- _Directions_
Those lines of the material below that fall between its first line and the line with "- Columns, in", both included, are to be repeated exactly.

- _Information provided_

# # # # # # #

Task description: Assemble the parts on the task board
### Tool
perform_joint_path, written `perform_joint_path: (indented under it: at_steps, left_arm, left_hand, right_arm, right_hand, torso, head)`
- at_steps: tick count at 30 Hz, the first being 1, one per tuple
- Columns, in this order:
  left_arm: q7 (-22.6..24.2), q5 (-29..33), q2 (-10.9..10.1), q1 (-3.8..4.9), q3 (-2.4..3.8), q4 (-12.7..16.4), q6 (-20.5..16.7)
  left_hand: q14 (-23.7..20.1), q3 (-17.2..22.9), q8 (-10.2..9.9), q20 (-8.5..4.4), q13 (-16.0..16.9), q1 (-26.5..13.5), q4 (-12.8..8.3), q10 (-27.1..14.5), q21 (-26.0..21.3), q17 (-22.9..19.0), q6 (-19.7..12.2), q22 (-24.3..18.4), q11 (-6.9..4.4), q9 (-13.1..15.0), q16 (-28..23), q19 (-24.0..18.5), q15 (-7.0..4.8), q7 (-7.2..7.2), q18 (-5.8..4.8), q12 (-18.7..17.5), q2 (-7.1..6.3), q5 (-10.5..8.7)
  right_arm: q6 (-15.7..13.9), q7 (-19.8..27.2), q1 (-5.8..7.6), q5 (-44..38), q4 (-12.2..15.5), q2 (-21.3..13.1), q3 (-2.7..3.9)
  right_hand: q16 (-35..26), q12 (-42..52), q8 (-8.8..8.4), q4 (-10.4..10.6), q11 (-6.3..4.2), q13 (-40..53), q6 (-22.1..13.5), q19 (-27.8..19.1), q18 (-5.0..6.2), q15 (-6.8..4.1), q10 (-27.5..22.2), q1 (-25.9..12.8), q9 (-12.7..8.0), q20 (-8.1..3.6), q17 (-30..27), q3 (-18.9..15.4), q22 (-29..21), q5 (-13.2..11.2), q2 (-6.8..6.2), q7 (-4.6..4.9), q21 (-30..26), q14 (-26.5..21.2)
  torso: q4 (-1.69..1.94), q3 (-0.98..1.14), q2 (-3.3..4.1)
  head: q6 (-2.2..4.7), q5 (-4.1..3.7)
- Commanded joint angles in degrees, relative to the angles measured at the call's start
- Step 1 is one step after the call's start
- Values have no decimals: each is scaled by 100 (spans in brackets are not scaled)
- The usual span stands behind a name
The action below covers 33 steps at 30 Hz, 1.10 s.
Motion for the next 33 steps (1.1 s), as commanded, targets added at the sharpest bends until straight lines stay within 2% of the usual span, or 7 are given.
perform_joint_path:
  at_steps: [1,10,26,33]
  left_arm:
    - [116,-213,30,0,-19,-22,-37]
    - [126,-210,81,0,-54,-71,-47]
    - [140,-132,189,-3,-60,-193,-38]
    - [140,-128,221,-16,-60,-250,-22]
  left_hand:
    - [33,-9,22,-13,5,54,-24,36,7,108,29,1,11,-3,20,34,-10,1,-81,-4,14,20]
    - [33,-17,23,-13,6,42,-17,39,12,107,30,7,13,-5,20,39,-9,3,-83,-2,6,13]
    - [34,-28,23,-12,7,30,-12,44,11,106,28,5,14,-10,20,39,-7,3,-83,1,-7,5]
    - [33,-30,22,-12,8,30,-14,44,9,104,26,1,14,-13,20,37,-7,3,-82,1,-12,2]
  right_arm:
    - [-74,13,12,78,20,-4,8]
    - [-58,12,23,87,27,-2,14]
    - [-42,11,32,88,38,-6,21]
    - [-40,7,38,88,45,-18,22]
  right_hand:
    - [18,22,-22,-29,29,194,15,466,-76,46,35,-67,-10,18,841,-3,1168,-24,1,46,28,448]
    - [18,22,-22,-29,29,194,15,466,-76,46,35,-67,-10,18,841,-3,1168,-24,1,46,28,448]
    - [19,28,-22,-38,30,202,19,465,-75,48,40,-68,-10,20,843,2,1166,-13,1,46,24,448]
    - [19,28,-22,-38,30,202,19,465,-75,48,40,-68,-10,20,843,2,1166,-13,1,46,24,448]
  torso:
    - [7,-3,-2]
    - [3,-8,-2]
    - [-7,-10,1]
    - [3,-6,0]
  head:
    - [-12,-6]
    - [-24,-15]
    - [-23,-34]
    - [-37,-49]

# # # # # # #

- _Expected output_
Task description: Assemble the parts on the task board
### Tool
perform_joint_path, written `perform_joint_path: (indented under it: at_steps, left_arm, left_hand, right_arm, right_hand, torso, head)`
- at_steps: tick count at 30 Hz, the first being 1, one per tuple
- Columns, in this order:

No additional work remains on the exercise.